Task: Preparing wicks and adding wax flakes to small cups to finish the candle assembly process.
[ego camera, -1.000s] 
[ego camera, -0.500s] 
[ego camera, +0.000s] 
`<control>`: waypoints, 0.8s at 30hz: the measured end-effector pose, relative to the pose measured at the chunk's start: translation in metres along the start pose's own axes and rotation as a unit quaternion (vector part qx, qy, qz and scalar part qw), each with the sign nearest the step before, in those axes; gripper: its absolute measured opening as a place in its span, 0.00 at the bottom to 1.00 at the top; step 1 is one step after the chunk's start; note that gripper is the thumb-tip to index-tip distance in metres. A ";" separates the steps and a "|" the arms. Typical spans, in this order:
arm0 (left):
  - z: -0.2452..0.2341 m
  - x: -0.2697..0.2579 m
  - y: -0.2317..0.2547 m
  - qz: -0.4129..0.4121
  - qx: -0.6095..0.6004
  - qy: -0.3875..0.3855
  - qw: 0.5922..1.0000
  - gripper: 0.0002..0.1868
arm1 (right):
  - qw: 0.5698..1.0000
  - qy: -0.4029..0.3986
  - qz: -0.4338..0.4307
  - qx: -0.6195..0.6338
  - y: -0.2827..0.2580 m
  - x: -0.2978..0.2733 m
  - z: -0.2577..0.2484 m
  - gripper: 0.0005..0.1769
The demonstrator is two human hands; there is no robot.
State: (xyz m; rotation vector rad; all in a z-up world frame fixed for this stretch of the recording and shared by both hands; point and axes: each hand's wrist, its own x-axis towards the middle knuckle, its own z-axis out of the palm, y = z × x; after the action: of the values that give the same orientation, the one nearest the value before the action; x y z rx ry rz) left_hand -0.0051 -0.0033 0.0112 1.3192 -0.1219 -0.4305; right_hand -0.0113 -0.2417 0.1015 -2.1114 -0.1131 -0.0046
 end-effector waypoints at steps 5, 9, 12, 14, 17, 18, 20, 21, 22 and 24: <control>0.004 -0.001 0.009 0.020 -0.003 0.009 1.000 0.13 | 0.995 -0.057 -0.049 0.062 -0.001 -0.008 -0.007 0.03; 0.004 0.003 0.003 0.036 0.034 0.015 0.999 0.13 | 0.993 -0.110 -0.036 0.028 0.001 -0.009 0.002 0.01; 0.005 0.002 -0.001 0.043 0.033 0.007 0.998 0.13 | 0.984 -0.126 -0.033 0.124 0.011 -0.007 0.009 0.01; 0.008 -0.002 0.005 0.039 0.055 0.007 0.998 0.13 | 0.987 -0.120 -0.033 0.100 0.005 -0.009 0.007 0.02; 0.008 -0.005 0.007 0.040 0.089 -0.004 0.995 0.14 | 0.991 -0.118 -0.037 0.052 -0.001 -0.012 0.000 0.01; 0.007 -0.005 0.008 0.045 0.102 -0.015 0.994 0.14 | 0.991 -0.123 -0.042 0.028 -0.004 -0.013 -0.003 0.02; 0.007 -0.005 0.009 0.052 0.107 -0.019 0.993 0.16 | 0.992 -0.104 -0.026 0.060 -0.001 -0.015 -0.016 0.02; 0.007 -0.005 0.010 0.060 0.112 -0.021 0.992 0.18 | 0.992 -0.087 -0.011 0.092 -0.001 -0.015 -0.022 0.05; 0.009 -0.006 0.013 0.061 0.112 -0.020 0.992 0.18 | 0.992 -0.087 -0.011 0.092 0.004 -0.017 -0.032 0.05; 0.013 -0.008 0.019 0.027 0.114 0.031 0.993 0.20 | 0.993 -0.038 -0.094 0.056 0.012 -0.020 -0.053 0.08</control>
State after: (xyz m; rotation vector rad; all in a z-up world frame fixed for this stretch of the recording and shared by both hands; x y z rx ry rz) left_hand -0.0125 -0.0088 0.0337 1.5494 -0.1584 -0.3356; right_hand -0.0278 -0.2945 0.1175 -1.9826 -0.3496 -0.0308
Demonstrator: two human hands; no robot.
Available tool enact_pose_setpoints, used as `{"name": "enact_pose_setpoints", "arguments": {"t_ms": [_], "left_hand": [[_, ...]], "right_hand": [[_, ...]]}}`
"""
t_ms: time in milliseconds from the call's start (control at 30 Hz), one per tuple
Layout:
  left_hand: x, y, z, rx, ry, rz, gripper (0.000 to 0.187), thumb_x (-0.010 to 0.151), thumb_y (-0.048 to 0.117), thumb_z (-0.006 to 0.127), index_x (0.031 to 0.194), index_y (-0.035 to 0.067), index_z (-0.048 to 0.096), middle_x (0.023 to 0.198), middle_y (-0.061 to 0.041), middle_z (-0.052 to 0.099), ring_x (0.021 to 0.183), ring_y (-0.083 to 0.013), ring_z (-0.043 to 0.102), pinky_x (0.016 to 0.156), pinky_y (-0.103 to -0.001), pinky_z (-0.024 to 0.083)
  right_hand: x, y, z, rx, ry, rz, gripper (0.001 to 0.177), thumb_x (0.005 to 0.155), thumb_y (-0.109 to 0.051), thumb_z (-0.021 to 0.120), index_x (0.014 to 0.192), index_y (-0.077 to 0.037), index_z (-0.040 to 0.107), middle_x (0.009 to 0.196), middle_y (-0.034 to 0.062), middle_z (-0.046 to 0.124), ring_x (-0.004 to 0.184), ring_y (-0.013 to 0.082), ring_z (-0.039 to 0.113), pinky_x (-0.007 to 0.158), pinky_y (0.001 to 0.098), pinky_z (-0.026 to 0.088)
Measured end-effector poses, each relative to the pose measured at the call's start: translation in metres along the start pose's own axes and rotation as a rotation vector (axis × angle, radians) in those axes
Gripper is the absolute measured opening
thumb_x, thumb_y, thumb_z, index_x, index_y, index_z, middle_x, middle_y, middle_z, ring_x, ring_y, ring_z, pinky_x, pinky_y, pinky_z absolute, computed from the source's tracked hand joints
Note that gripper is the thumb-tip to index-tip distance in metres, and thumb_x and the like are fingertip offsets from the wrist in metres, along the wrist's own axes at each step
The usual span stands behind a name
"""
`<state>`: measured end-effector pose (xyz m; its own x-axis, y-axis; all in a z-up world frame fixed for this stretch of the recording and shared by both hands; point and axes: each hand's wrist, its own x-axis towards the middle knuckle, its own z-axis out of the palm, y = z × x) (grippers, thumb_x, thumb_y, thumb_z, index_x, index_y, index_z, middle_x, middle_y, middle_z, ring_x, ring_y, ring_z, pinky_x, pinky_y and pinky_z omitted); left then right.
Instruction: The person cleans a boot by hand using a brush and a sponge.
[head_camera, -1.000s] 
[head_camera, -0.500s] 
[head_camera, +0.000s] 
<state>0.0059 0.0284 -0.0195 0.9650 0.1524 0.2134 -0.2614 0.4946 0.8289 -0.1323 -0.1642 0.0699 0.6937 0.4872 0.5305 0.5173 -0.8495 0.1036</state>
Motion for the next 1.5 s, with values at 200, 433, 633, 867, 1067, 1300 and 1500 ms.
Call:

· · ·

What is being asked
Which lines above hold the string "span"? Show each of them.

Response to the task
`<control>`: waypoints, 0.8s at 30hz: the measured end-effector pose, relative to the pose measured at the chunk's start: translation in metres along the start pose's own axes and rotation as a unit quaternion (vector part qx, qy, qz and scalar part qw), each with the sign nearest the step before, in those axes; gripper: its absolute measured opening as a place in its span, 0.00 at the bottom to 1.00 at the top; step 1 is one step after the chunk's start; note that gripper is the thumb-tip to index-tip distance in metres. A ";" separates the steps and a "|" the arms. Typical spans, in this order:
The usual span stands behind a name

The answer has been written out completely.